Quindi è una polemica pretestuosa?
“È finita l'era dei cantanti solamente intonati... Certo, Bersani è un monumento, e per essere chiari, a casa ho i suoi dischi, non quelli di Sfera Ebbasta. Di più, se mi chiamasse per una collaborazione, sarei onorato. Ma quella sull'autotune è una polemica desueta”.
Ha contribuito al successo di ambedue: cosa è mancato ad Achille Lauro per eguagliare l'exploit dei Måneskin?

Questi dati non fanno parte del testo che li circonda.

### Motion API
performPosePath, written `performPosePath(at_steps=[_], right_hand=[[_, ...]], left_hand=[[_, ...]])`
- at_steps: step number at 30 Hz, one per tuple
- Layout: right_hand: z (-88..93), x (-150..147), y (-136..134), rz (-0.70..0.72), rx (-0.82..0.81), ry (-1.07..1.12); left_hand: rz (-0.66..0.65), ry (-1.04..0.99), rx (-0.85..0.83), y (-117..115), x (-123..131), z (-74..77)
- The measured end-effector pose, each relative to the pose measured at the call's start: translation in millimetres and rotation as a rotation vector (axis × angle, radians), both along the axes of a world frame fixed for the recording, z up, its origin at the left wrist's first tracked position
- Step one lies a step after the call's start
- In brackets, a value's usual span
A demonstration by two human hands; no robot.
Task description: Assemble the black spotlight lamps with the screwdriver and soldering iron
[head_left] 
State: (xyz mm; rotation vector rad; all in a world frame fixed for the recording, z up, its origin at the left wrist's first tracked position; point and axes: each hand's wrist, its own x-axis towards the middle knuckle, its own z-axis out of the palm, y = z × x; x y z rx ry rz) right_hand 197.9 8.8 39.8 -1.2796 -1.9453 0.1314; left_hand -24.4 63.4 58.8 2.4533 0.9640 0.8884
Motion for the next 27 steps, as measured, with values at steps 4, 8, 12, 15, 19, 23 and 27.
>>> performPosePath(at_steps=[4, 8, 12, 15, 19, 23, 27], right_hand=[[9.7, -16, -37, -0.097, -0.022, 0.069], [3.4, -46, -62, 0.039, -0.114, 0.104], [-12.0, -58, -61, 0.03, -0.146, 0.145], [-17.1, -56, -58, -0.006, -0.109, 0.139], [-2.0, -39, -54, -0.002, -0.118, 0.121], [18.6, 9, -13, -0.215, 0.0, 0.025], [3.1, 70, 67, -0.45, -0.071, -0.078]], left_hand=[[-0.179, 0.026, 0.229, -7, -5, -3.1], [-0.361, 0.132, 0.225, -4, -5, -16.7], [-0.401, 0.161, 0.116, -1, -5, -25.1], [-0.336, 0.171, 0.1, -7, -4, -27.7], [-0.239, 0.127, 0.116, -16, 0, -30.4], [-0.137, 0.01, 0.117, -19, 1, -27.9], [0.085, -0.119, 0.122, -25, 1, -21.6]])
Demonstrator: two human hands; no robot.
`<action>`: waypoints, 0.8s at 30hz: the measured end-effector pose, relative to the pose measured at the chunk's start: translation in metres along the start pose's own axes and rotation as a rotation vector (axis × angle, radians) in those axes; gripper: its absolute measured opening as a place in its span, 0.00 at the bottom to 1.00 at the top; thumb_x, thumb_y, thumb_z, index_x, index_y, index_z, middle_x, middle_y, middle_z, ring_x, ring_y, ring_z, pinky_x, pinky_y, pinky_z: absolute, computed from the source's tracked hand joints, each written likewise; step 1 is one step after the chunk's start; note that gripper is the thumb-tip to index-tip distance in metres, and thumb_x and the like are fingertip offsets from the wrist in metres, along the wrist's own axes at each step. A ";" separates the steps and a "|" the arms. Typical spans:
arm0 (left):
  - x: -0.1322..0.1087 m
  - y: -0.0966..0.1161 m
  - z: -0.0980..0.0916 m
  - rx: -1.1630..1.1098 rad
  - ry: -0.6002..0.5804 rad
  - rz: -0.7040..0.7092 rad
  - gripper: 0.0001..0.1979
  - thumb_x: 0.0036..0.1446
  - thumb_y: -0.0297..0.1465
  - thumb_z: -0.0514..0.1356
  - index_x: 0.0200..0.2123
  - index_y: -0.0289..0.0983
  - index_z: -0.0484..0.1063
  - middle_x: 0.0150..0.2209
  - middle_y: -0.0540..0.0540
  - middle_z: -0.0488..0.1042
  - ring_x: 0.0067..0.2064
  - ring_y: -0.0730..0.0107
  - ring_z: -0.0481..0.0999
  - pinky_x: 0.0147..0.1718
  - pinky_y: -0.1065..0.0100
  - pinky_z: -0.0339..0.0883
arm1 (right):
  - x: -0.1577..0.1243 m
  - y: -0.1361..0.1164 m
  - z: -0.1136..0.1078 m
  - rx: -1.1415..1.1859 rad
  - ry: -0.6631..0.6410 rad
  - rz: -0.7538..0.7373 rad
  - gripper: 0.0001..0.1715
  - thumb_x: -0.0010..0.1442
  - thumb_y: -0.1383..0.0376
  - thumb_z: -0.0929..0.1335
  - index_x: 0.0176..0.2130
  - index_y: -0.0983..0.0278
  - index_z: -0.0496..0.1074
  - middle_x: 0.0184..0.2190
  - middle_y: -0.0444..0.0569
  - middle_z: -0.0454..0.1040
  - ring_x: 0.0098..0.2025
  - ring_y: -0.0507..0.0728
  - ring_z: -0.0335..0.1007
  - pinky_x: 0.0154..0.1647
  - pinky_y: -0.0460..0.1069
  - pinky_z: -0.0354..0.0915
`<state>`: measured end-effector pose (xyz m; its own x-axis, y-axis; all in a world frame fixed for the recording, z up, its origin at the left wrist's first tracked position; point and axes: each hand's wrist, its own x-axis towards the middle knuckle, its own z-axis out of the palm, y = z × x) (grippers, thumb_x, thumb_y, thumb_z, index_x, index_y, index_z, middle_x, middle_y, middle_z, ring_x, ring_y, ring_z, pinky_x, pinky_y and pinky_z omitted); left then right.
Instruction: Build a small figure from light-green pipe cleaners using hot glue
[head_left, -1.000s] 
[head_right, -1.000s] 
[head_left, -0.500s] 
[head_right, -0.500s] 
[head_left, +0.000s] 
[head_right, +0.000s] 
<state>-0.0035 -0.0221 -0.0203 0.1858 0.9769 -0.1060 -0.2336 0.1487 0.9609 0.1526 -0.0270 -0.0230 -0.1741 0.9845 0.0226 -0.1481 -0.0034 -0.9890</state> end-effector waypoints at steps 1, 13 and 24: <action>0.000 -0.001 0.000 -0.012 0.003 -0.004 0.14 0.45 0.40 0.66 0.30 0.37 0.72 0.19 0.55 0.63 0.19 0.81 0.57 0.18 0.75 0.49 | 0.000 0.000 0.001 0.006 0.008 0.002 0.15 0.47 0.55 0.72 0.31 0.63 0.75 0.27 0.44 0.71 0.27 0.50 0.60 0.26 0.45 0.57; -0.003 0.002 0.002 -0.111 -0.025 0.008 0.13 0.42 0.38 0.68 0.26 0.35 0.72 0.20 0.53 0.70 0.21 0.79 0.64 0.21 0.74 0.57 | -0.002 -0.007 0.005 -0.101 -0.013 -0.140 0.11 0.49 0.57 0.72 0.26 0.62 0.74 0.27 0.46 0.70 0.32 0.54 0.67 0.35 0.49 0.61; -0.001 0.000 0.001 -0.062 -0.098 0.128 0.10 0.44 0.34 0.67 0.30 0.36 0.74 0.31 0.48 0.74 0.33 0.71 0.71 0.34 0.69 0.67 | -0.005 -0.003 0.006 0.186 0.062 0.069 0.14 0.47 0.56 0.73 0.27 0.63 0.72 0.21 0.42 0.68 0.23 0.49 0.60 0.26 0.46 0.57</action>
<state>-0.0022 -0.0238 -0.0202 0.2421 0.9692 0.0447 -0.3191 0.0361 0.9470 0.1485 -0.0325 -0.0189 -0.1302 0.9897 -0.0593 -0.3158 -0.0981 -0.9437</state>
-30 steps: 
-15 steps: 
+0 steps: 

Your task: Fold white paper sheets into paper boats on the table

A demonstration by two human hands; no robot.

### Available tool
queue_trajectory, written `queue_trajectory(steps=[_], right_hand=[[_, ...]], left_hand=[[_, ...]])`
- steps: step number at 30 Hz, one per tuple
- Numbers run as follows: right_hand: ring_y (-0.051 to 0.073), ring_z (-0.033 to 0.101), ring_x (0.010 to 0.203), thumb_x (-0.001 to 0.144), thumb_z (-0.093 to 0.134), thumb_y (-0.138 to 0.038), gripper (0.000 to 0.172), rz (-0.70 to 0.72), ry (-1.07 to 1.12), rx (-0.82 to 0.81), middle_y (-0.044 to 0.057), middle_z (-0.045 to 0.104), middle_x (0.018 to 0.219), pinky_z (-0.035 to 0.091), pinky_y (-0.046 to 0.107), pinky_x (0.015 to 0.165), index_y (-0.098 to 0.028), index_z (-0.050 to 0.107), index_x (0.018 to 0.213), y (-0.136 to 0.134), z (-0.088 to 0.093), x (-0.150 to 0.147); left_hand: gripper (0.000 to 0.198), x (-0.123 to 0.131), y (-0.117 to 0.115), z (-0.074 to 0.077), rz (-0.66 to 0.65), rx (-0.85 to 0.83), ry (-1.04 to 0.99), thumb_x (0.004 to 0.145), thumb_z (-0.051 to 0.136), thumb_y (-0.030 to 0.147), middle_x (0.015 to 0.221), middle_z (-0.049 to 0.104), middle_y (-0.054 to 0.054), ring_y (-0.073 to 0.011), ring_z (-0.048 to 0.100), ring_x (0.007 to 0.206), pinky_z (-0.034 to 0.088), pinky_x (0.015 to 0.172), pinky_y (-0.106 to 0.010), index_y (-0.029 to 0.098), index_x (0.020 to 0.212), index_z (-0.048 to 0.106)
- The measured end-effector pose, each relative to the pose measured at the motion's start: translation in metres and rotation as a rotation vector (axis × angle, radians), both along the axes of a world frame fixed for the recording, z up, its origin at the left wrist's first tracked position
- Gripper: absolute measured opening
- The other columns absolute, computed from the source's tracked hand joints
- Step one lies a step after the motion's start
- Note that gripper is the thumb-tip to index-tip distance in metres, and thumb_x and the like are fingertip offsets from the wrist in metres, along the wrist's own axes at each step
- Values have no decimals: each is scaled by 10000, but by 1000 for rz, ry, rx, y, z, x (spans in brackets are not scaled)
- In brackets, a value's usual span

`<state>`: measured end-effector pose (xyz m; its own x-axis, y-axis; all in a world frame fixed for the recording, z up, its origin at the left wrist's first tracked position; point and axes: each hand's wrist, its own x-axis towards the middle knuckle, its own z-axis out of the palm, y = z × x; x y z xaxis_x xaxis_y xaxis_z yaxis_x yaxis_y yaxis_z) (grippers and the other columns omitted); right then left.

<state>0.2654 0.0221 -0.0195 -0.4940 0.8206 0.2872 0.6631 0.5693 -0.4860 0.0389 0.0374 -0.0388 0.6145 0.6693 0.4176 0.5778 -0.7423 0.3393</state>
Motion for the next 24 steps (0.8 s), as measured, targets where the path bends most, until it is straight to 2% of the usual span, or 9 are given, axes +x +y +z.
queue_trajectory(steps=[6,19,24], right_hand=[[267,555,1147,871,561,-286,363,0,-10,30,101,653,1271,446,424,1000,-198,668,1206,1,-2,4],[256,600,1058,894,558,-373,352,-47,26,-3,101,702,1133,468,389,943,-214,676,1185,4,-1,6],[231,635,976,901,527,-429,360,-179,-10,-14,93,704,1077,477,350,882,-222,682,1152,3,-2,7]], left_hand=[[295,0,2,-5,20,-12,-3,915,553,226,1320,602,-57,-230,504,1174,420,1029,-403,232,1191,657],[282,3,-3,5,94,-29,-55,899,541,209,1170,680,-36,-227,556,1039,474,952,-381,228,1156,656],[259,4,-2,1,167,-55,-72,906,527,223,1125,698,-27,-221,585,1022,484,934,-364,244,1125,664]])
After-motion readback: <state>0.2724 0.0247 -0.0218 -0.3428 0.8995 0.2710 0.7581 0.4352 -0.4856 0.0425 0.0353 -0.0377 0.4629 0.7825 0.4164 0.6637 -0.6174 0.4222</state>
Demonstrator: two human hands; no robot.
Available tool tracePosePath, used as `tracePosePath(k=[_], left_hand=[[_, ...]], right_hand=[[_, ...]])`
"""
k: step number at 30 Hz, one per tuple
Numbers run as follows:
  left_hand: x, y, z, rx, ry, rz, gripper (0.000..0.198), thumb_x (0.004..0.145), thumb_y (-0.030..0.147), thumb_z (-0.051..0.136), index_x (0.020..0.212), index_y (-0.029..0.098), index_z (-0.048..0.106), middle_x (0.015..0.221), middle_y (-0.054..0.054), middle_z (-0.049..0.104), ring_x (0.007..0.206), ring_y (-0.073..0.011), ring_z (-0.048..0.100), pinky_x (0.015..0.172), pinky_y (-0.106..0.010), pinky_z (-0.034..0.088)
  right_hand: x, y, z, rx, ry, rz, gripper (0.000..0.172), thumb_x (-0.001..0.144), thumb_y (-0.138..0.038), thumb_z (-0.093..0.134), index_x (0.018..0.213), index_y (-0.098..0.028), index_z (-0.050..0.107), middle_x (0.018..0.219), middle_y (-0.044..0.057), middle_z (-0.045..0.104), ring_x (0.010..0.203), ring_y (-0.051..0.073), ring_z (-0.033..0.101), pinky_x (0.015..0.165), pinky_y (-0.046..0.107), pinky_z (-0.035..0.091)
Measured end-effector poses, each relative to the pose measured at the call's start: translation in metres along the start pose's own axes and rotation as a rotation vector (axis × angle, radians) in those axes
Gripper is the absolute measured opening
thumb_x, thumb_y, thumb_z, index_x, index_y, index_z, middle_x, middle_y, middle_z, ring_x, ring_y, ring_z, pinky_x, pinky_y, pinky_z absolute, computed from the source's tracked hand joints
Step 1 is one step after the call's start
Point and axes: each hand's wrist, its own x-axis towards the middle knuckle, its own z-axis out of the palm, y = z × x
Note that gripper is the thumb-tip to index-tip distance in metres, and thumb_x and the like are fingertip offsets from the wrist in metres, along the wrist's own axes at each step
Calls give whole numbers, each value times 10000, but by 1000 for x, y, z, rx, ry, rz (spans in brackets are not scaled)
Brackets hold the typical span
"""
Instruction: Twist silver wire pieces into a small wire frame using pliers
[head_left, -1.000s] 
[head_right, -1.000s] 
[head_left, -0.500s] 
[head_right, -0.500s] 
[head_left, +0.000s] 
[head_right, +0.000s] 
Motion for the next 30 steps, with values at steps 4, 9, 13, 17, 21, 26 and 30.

“Sicuramente la combinazione di quattro ragazzi fighi, spontanei e straordinariamente bravi non è poca roba. Ma Lauro è ugualmente capace e anche affettuoso, una persona di cuore. Cosa gli è mancato? La chance giusta, e lo staff giusto, di veduta internazionale. Non dimentichiamoci che Måneskin e Achille Lauro hanno iniziato con la stessa persona, Fabrizio Ferraguzzo. Forse, ai tempi, era meglio rimanere in Sony? Questo passaggio, comunque importante, gli ha fatto perdere la possibilità di continuare a lavorare con lui, che artisticamente era il valore aggiunto”.
Reduce da una grande sfida vinta, la Notte dei Serpenti, cos’altro ha in ballo?
“La Notte dei Serpenti ha ottenuto dei risultati incredibili, e andrà in onda anche su Rai Uno, che dire... ci sono altri format simili, ma non vengono trasmessi alla prima edizione. Siamo soddisfatti; altri progetti? Sono tanti, e in divenire. Spero un giorno di riuscire a debuttare alla Scala con una mia opera, e dimostrare a tutti che la grande e vera cultura è popolare”.